You can't achieve that simply by lowering interest rates back down. If you do that you end up embedding the inflation into the system, which hurts the poor the most. You have to find a path forward, where you end up stabilizing the situation and then allowing new capital to flow to better investments over a period of years. For developing countries, this is a hugely challenging time, though. And the World Bank tries. We've had a big expansion of our commitments and of our exposure during the two crises -- COVID and now this inflation crisis that we're in -- but that's not nearly enough.

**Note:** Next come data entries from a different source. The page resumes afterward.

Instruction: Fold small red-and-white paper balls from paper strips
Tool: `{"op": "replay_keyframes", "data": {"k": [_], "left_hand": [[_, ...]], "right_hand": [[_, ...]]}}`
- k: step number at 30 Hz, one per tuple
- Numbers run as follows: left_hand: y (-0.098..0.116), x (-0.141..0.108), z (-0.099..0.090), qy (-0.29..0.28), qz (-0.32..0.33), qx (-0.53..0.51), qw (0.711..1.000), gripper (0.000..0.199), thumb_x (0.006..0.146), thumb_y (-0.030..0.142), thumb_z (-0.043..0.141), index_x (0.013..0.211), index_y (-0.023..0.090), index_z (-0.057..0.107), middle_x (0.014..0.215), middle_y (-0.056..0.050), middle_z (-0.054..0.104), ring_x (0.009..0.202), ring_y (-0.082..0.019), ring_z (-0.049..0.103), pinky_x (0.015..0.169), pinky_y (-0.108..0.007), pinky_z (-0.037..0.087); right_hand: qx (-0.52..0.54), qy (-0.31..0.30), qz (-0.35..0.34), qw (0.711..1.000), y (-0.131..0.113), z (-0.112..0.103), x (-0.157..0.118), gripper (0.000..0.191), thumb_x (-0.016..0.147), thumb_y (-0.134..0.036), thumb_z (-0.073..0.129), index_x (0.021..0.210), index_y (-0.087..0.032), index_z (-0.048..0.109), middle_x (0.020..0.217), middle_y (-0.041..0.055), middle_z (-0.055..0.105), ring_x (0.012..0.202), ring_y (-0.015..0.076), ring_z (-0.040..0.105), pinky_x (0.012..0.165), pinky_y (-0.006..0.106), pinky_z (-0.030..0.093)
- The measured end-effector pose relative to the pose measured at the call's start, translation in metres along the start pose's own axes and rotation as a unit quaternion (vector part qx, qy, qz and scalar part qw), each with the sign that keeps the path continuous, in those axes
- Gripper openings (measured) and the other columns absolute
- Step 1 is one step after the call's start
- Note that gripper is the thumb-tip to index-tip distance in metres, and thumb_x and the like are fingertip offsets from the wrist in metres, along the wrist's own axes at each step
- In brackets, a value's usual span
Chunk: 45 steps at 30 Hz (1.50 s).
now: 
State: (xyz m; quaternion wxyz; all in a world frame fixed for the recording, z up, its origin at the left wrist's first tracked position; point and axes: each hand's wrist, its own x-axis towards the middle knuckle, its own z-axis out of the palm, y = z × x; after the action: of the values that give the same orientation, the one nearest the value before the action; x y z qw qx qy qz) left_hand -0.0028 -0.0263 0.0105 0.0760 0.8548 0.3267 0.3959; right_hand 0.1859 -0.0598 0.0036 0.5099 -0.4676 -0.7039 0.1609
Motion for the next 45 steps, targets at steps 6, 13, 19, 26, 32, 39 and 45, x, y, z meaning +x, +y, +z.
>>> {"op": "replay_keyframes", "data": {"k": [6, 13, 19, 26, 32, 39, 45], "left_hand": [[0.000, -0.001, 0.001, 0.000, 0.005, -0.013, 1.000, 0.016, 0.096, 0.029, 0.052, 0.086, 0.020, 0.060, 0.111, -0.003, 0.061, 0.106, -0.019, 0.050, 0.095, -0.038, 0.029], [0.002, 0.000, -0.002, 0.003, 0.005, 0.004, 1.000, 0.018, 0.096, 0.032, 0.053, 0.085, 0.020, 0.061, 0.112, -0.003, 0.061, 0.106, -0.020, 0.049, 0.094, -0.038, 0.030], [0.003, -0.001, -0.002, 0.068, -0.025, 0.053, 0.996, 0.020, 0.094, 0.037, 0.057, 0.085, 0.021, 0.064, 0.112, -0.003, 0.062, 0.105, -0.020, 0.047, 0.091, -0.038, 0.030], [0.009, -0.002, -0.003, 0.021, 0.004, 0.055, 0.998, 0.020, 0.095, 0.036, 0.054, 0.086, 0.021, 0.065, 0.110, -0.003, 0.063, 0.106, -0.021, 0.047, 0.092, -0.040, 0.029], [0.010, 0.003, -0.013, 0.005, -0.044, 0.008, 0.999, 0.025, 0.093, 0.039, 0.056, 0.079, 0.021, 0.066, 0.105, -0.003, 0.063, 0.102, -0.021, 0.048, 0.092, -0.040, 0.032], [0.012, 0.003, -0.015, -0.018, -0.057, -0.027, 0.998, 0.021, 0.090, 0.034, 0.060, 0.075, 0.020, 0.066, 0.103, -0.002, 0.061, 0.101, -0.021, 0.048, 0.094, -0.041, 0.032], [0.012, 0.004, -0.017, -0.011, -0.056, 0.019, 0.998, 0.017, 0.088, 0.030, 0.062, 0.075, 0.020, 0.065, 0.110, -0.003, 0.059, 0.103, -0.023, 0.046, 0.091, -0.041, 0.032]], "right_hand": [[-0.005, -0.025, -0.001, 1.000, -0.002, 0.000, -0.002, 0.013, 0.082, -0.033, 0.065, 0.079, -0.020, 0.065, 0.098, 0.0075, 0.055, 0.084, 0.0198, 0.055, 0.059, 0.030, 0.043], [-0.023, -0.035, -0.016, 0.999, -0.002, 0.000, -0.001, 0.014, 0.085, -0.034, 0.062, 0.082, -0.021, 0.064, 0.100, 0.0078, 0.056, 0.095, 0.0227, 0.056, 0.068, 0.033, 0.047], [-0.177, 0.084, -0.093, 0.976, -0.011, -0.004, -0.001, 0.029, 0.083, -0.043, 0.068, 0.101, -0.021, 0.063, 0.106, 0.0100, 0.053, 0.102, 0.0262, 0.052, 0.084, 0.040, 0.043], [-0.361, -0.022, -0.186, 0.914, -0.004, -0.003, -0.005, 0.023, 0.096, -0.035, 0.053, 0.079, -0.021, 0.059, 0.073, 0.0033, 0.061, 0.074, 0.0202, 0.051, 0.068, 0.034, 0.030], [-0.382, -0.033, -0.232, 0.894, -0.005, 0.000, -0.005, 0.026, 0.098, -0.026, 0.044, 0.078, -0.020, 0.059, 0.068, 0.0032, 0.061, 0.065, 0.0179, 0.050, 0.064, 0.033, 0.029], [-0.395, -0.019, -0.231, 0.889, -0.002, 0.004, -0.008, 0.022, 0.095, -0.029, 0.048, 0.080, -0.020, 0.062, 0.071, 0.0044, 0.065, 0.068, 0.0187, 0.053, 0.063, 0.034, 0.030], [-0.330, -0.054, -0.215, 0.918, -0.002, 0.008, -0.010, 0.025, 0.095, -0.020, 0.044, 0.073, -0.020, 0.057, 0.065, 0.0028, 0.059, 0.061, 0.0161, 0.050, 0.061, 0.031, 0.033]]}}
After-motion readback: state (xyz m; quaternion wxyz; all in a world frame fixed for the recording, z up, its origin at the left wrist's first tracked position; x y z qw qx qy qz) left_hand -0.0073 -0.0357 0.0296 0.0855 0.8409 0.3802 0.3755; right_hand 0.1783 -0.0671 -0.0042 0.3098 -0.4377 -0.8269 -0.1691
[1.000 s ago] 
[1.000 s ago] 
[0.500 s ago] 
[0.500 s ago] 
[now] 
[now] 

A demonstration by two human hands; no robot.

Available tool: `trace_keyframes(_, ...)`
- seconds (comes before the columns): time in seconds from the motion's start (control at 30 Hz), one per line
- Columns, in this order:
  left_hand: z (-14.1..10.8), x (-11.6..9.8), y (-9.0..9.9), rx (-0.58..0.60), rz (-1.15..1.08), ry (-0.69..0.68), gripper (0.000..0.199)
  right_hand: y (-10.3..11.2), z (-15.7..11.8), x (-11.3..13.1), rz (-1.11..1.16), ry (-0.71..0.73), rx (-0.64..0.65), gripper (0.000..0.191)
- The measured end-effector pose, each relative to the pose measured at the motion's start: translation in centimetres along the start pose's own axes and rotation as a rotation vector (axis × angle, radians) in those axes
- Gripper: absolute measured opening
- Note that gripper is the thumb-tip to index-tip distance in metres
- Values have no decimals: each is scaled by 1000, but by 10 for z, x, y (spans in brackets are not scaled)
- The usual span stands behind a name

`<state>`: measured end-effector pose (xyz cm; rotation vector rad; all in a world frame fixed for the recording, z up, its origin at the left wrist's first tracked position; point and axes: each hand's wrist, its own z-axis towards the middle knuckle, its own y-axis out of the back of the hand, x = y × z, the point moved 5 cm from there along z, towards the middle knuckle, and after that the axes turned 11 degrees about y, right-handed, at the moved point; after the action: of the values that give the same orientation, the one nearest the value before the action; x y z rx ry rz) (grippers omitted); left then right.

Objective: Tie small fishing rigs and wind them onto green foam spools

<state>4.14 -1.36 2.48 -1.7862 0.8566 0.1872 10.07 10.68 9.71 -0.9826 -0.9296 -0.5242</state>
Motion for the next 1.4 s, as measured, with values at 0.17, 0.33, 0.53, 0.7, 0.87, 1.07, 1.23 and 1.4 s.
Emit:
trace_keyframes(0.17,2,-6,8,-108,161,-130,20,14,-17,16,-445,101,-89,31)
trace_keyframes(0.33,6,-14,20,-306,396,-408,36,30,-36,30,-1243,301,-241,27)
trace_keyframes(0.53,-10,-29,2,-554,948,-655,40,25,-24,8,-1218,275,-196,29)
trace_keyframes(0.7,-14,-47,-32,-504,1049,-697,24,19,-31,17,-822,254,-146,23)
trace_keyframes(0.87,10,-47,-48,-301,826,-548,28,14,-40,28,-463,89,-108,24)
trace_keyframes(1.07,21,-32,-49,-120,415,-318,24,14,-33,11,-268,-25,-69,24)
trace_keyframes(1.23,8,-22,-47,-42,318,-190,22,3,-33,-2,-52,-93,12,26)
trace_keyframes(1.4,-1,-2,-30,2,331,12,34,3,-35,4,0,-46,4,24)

One estimate by us is that developing countries need $2.4 trillion per year just for global public goods. That's not the development, that doesn't even suffice or begin to touch the development needs in terms of education, in terms of fertilizer, farms, environment, agriculture activity, and so we're in what I think is a pretty deep hole. Now, how do you get out of it? You make as good a policy as you can, starting tomorrow. I gave my speech two weeks ago in Niger, the Positioning Speech of the World Bank, and that is a chance to really give an in-depth speech, and I made the point that governments have to think in terms of fiscal responsibility, monetary policy. That's separate from fiscal policy, not overlapping currencies that can be stable because of the underlying sound policies, trade policies and private sector policies that are that are growth oriented. And they have to do it urgently now because it's not a forgiving environment in the world.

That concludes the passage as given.